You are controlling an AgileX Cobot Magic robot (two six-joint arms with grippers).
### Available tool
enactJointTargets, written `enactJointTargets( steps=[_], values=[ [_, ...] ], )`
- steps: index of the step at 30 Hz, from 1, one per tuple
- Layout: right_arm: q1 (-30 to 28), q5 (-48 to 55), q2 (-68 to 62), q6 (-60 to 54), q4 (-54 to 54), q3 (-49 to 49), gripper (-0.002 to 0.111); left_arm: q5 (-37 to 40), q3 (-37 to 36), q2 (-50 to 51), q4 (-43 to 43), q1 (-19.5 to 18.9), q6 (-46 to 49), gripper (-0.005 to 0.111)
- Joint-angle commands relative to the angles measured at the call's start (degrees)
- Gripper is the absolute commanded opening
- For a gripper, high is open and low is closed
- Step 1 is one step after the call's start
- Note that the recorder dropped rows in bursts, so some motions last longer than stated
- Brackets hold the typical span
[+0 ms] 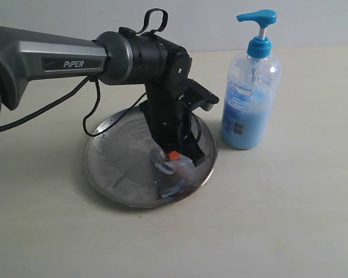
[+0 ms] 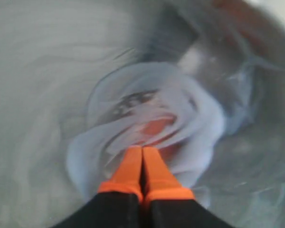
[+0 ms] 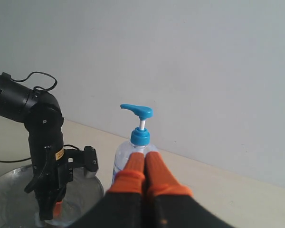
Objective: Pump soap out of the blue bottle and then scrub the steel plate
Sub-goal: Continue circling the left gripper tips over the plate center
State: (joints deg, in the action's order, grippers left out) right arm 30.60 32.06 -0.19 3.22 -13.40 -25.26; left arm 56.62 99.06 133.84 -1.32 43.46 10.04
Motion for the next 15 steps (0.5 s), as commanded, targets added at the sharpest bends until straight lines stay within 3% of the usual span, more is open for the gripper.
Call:
enactJointTargets(
  steps=[1, 10, 15],
  values=[
    [0.0, -0.6, 0.2, 0.0, -0.1, 0.4, 0.0, 2.6, -1.6, 2.8, -11.1, -0.2, -5.8, 0.001],
    [0.0, -0.6, 0.2, 0.0, -0.1, 0.4, 0.0, -0.1, -1.6, 2.8, -12.7, -0.2, -10.0, 0.001],
    [0.0, -0.6, 0.2, 0.0, -0.1, 0.4, 0.0, -2.2, -1.6, 2.8, -7.0, -0.2, -10.0, 0.001]
  ],
)
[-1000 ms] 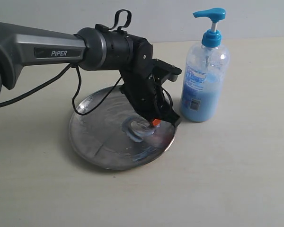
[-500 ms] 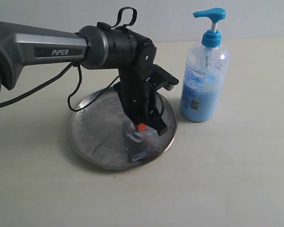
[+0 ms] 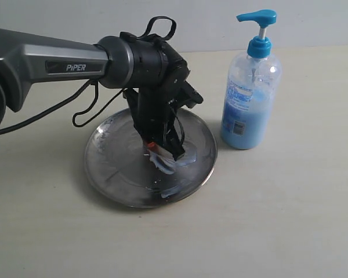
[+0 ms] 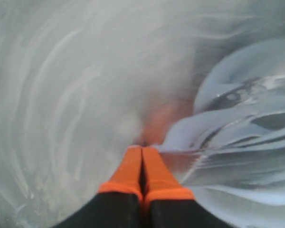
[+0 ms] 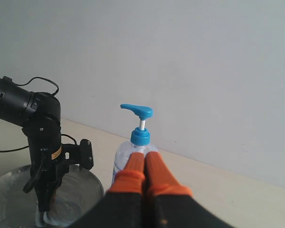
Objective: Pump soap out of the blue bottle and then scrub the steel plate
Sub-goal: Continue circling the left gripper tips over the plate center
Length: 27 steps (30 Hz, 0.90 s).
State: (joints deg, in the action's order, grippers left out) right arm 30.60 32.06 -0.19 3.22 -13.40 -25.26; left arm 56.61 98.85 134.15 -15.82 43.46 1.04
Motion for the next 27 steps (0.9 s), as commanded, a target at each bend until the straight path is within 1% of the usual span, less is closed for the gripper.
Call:
enactJointTargets(
  steps=[1, 5, 9, 12, 19, 27],
  values=[
    [0.0, -0.6, 0.2, 0.0, -0.1, 0.4, 0.0, -2.3, -1.4, 2.5, 8.9, -0.2, -1.0, 0.001],
    [0.0, -0.6, 0.2, 0.0, -0.1, 0.4, 0.0, -2.8, -1.4, 2.5, 13.2, -0.2, 0.4, 0.001],
    [0.0, -0.6, 0.2, 0.0, -0.1, 0.4, 0.0, -2.5, -1.4, 2.5, 15.8, -0.2, 0.9, 0.001],
    [0.0, -0.6, 0.2, 0.0, -0.1, 0.4, 0.0, -1.9, -1.4, 2.5, 17.7, -0.2, 2.9, 0.001],
    [0.0, -0.6, 0.2, 0.0, -0.1, 0.4, 0.0, -1.4, -1.4, 2.1, 17.7, -0.2, 3.2, 0.001],
    [0.0, -0.6, 0.2, 0.0, -0.1, 0.4, 0.0, -6.0, -1.4, -2.9, 17.7, -0.7, 2.8, 0.001]
  ],
)
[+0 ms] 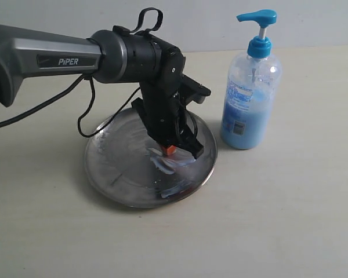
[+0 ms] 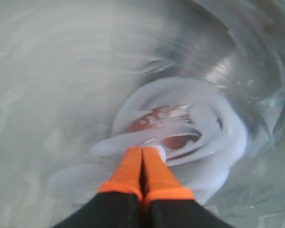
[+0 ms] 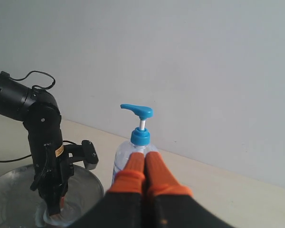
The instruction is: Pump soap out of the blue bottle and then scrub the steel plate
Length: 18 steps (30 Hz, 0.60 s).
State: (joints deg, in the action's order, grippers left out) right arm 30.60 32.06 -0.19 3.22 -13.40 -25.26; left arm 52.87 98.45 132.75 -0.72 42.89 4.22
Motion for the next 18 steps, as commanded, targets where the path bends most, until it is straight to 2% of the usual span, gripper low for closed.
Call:
enactJointTargets(
  steps=[1, 9, 18],
  values=[
    [0.0, -0.6, 0.2, 0.0, -0.1, 0.4, 0.0, -2.8, -1.0, -2.4, 2.5, -0.1, -0.6, 0.001],
    [0.0, -1.4, 0.2, -0.1, -0.1, 1.0, 0.0, -5.4, -1.0, -9.5, 1.9, -1.3, -3.5, 0.001],
    [0.0, -3.9, 0.2, -0.1, -0.4, 2.8, 0.0, -2.9, -1.0, -16.8, 1.5, -3.1, -5.8, 0.001]
  ],
)
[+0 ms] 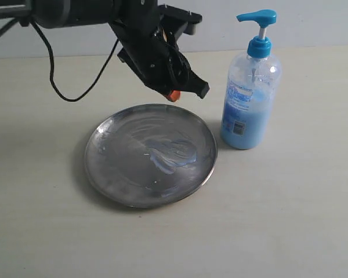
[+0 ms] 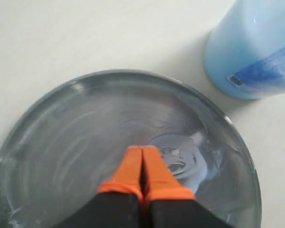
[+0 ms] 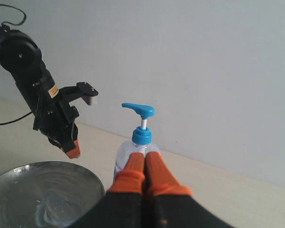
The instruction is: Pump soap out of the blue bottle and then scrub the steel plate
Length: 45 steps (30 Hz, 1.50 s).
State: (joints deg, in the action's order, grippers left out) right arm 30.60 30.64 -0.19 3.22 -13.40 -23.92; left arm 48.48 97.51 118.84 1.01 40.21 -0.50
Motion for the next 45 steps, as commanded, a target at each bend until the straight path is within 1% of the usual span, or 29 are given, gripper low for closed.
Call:
enactJointTargets(
  steps=[1, 9, 16, 19, 25, 30, 36, 45],
  values=[
    [0.0, -3.1, 0.2, -0.1, -0.5, 1.7, 0.0, 1.8, -0.1, -3.4, -0.2, -0.4, -1.1, 0.001],
    [0.0, -7.3, 0.2, -0.6, -2.0, 4.9, 0.0, 4.4, -0.1, -6.9, -1.0, -0.4, -1.4, 0.001],
    [0.0, -4.8, 0.2, -0.2, -1.7, 5.3, 0.0, 7.5, -0.7, -10.3, -5.3, -0.4, -3.2, 0.001],
    [0.0, -3.9, 0.2, -0.2, -0.2, 5.3, 0.0, 6.2, -3.4, -12.5, -5.3, -0.5, -3.2, 0.001],
    [0.0, -4.2, 0.2, -0.2, 1.3, 6.1, 0.0, 1.6, -11.9, -17.4, -5.3, -1.9, -4.2, 0.001],
    [0.0, -10.7, 0.2, -0.2, 1.3, 10.3, 0.0, -2.8, -18.8, -22.6, -5.3, -2.4, -4.4, 0.001],
    [0.0, -17.3, 0.2, -0.2, 1.3, 14.4, 0.0, -6.2, -25.5, -29.1, -5.3, -2.4, -4.5, 0.001],
    [0.0, -17.1, -0.1, -0.2, 1.3, 14.6, 0.0, -14.4, -33.5, -39.4, -5.3, -2.4, -6.2, 0.001]
  ],
)
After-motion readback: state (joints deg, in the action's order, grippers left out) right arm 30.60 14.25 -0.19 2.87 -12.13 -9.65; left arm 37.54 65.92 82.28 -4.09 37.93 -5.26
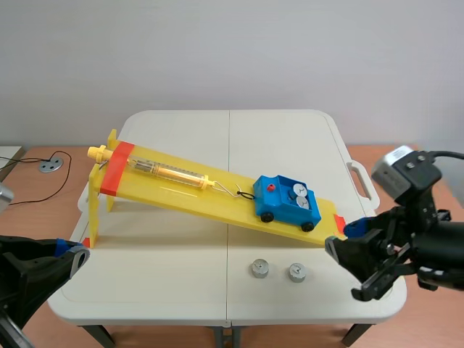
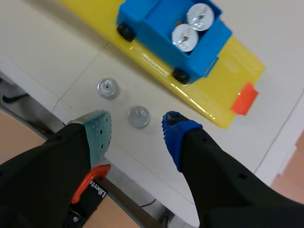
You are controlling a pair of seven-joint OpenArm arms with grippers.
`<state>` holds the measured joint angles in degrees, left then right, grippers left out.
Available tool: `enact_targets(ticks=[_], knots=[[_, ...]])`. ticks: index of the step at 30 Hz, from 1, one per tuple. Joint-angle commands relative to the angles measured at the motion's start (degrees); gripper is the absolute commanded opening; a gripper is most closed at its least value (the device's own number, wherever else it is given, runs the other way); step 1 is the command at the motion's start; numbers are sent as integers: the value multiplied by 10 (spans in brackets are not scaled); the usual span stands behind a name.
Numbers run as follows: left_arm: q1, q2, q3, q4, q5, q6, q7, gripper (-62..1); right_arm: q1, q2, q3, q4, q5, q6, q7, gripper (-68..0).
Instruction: Place the four metal weights on the blue cart on the ramp.
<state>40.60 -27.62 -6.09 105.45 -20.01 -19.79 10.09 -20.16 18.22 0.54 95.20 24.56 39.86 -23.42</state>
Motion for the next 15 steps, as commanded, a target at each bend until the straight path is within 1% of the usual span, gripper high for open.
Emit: enact_targets(ticks=[1, 4, 6, 9, 13, 15], knots=[[-8, 12, -9, 44, -44, -25, -56, -582, 38, -1, -9, 36, -20, 15, 103, -414], [-8, 12, -9, 44, -44, -25, -56, -582, 38, -17, -26, 36, -65, -10, 125, -414], [-8, 12, -9, 44, -44, -25, -56, -582, 40, -28, -39, 30, -89, -19, 137, -414], [-8, 12, -9, 44, -44, -25, -56, -582, 45, -45, -61, 8, -120, -45, 156, -414], [-8, 12, -9, 44, -44, -25, -56, -582, 67, -64, -86, -36, -146, -67, 179, -414], [-8, 12, -9, 44, -44, -25, -56, -582, 79, -75, -94, -58, -154, -82, 191, -414]])
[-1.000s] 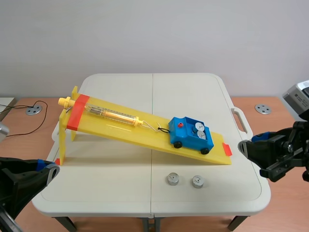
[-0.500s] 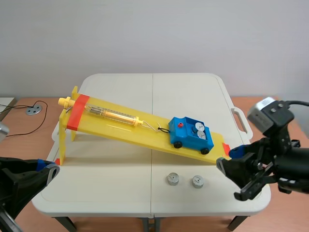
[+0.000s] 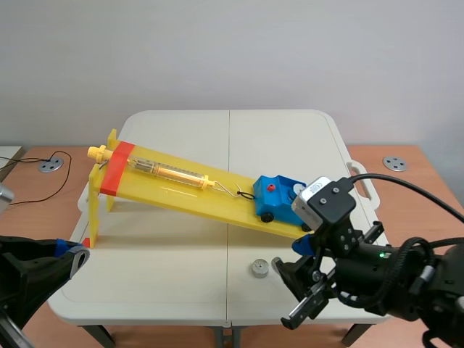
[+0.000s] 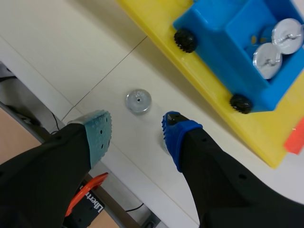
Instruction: Place the four metal weights on the blue cart on the ramp.
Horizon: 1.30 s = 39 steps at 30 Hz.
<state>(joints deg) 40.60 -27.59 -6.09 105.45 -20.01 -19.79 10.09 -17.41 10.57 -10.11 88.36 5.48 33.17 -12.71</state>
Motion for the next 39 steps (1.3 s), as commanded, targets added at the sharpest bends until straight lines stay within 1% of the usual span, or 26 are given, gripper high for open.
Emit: enact_targets(ticks=[1, 5, 8, 11, 13, 17, 21, 26, 30, 34, 39], knots=[[-8, 12, -9, 44, -44, -25, -55, -582, 58, -4, 9, 0, 37, -21, 89, -414], [-8, 12, -9, 44, -44, -25, -55, -582, 80, -25, -2, -38, 37, -25, 97, -414], [-8, 12, -9, 44, -44, -25, -55, -582, 94, -36, -10, -61, 33, -39, 98, -414], [-8, 12, -9, 44, -44, -25, -55, -582, 106, -44, -20, -82, 19, -53, 105, -414], [-8, 12, -9, 44, -44, -25, -55, -582, 114, -47, -28, -93, 14, -56, 108, -414], [-8, 12, -9, 44, -44, -25, -55, -582, 124, -54, -40, -107, -4, -65, 113, -414], [-8, 12, -9, 44, -44, -26, -55, -582, 131, -55, -52, -112, -11, -83, 118, -414], [-8, 12, -9, 44, -44, -26, -55, -582, 138, -57, -58, -123, -16, -99, 122, -414], [-8, 12, -9, 44, -44, -26, -55, -582, 151, -63, -60, -140, -23, -98, 132, -414], [-8, 12, -9, 44, -44, -26, -55, -582, 165, -65, -73, -158, -23, -98, 131, -414], [-8, 12, -9, 44, -44, -26, -55, -582, 168, -65, -87, -164, -23, -99, 133, -414]])
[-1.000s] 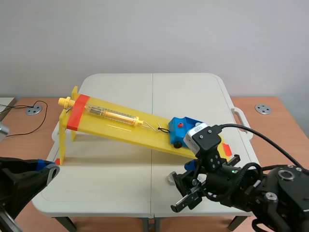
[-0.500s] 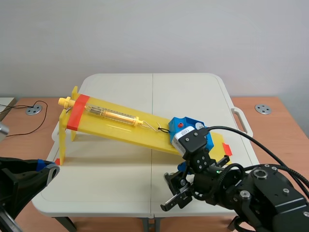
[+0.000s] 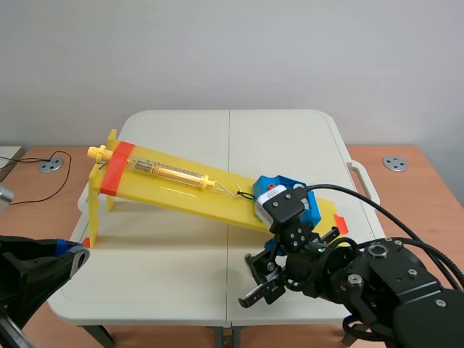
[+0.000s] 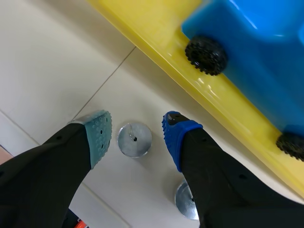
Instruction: Place the four metal weights on the blue cart on the ramp.
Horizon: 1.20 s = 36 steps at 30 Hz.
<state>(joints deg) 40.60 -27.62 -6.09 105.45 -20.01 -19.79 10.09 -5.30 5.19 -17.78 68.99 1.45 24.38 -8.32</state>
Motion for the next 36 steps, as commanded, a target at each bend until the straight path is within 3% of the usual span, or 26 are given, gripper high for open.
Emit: enact_targets(ticks=[1, 36], knots=[[-8, 12, -9, 44, -44, -26, -55, -582, 47, -11, -12, 29, 17, -11, 87, -414], [-8, 12, -9, 44, -44, -26, -56, -582, 47, -11, -38, -13, 17, -13, 83, -431]])
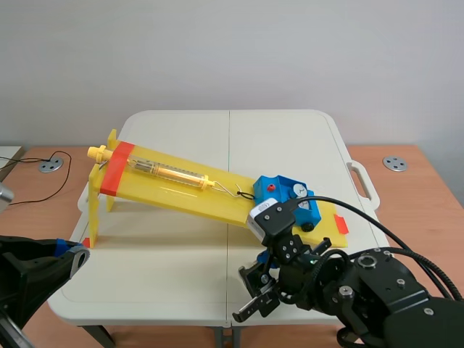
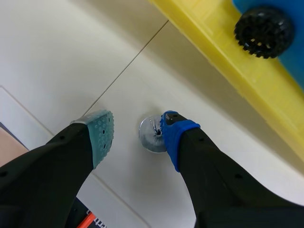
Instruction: Place the four metal weights on the blue cart on the ramp.
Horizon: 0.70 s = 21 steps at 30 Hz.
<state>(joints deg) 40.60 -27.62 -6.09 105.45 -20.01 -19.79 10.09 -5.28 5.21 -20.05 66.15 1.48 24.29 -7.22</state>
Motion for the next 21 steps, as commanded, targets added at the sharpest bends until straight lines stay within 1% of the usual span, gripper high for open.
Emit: enact_targets(ticks=[1, 3, 5, 9, 13, 17, 21], knots=[[-8, 12, -9, 44, -44, -26, -56, -582, 47, -11, -17, 15, 16, -14, 73, -431], [-8, 12, -9, 44, -44, -26, -56, -582, 47, -11, -18, 15, 15, -23, 72, -432], [-8, 12, -9, 44, -44, -26, -56, -582, 47, -11, -18, 15, 15, -25, 70, -433], [-8, 12, -9, 44, -44, -26, -56, -582, 47, -11, -18, 15, 15, -26, 58, -498], [-8, 12, -9, 44, -44, -26, -56, -582, 46, -9, -18, 15, 15, -50, 39, -559], [-8, 12, -9, 44, -44, -26, -56, -582, 46, -7, -18, 15, 3, -64, 19, -620], [-8, 12, -9, 44, -44, -26, -56, -582, 46, -6, -18, 15, -12, -65, 8, -669]])
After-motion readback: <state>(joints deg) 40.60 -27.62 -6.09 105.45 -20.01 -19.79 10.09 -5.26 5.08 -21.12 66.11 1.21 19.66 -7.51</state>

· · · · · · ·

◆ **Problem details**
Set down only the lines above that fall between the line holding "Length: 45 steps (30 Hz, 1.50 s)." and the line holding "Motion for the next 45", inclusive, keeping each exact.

◆ **Answer to this task**
Length: 45 steps (30 Hz, 1.50 s).
State: (joints deg, in the action's order, grippers left out) right arm 30.60 30.64 -0.19 3.22 -13.40 -23.92; left arm 48.48 97.51 118.84 1.01 40.21 -0.50
Motion for the next 45 steps, as commanded, a target at each bend until the straight path is within 1% of the usual span, or 29 are given, gripper low for closed.

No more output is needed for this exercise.